METH is a collection of MATLAB functions to conduct data analysis of MEG and EEG data. The main features are:

  • EEG and MEG forward calculation in realistic volume conductors based on expansions of the lead fields in spherical harmonics.
  • Inverse Calculations: Dipole fitting for ERFs/ERPs and cross-spectra, MUSIC, RAP-MUSIC, SC-MUSIC, minimum norm source reconstruction, eLoreta, and beamformers.
  • Power and coupling measures: cross-spectra coherency, cross-bispectra and bicoherence, 1:1 phase locking, power correlation including corrections for artifacts of volume conduction, lagged coherence, phase lag index, multivariate coupling measures robust to artifacts of volume conduction (MIM, MIC, GIM), and wedge music.

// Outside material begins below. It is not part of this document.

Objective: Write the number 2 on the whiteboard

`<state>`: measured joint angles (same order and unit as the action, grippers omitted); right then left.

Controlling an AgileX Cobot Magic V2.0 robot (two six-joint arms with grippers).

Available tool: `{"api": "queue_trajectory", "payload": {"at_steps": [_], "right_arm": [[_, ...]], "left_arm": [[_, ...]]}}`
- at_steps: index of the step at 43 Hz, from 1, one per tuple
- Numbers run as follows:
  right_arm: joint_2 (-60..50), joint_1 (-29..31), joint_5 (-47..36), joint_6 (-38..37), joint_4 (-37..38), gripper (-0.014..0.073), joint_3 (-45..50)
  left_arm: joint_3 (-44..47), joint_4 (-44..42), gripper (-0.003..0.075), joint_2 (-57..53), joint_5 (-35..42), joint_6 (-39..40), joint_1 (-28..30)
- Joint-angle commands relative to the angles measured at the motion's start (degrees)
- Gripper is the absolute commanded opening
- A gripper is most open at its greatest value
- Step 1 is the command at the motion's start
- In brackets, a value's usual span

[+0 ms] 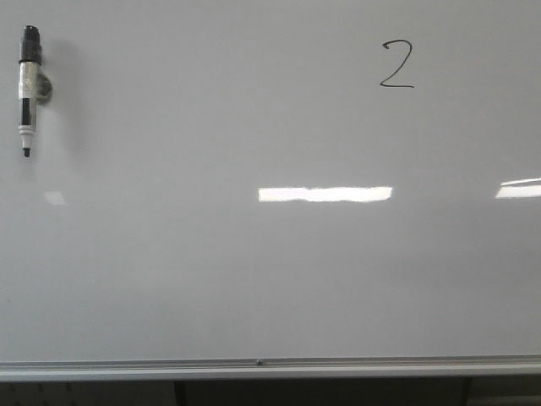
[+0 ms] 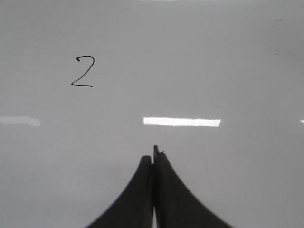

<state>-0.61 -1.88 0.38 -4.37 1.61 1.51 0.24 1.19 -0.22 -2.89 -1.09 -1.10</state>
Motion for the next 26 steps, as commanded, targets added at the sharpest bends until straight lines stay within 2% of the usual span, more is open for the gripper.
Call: {"api": "queue_trajectory", "payload": {"at_steps": [1, 26], "right_arm": [[-1.1, 0.4, -5.1, 3.2, -2.7, -0.0068, -0.1], [-1.1, 1.1, -5.4, 4.0, -2.3, -0.0068, -0.1]], "left_arm": [[2.0, 0.1, -0.0020, -1.6, 4.6, 0.7, -0.3], [2.0, 0.1, -0.0020, -1.6, 4.6, 0.7, -0.3]]}}
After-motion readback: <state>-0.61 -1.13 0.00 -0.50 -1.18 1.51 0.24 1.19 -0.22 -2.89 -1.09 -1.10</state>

  • Decomposition: MOCA for two or more source distributions
  • Statistics: false discovery rate and permutation test
  • Visualization: topo-plots, head-in-head plots and time-frequency plots (all in sensor space), MRIs including results in source space, surface plots (e.g. cortex) including results on these surfaces.

    This toolbox is free software without any warranty: you can redistribute it and/or modify it under the terms of the GNU General Public License as published by the Free Software Foundation, either version 3 of the License, or any later version.